But last night, mysteriously, my balance was solid. Wow. That felt great! I felt like a real brown belt, instead of an imposter masquerading as one. Only hitch was toward the end, when we started doing side kicks with the right leg. The jolt from the lock-out started hurting the knee I bolluxed up doing spin kicks in class a week ago. So sensei told me just to continue practicing the side kick pivot chamber. I felt like I was getting away with something.

I love it when karate actually goes well. It would be nice if it happened more often.
pegkerr: (Karate Peg 2008)
I asked sensei last week whether it was likely that I might test for brown belt this month. He said yes, so they'll be looking at me for pretesting this week, and now the test is looming in my mind.
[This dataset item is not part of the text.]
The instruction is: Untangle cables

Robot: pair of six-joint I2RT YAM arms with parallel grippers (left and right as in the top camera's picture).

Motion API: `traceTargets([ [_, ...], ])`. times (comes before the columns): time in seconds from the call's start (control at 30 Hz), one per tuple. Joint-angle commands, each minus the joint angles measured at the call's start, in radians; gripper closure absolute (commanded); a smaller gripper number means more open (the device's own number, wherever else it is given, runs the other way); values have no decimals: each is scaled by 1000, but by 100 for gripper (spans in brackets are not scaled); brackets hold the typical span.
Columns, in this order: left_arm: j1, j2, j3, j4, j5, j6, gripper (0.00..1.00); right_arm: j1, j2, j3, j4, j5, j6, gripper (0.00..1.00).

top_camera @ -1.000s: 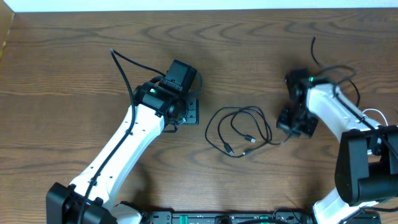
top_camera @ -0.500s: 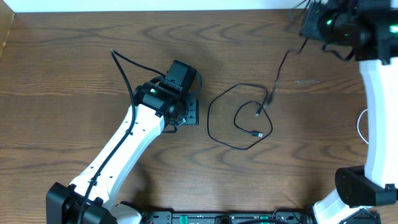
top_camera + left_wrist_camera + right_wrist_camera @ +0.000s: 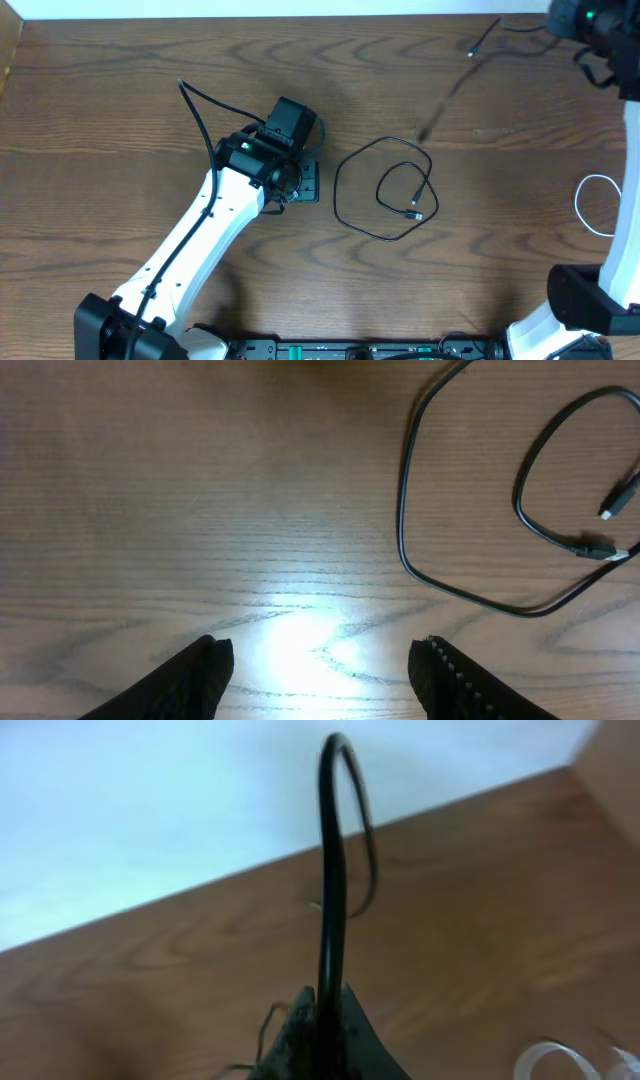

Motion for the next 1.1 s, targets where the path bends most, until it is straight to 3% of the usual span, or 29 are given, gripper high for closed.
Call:
traceTargets([
  [0.0, 4, -2, 5, -7, -16, -9, 38, -99, 1, 4, -8, 109, -45, 99],
  [0.17, 4, -2, 5, -16, -16, -9, 38, -291, 1, 2, 36, 145, -6, 99],
  [0.37, 4, -2, 5, -18, -16, -9, 38, -412, 13, -74, 37, 114, 14, 99],
  [0.8, 4, -2, 5, -18, -5, -9, 38, -501, 33, -468, 226, 103, 20, 99],
  [1.07, 4, -2, 5, -18, -5, -9, 38, -579, 33, -542, 310, 102, 27, 99],
])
For me, brown belt feels like a really big deal.

In our dojo, passing brown belt means that you are now addressed as "Mr." or "Ms. [last name]" There's a profound level of respect associated with earning that belt. It has been quite funny that for a good part of a year, my daughters have been addressed with the "Ms." honorific whereas I am still "Peg."

Technically, this should be my second experience testing at the Advanced belt level (Advanced belt exams starts when you are a red belt testing for brown stripe, running up through double black stripe, the last belt before black belt). But I earned my brown stripe belt (my present one) at a makeup test, not the regular test, and so it was a bit rushed, and let's face it--much easier than the Advanced tests are usually run. This will be, for all intents and purposes, really my first Advanced belt test.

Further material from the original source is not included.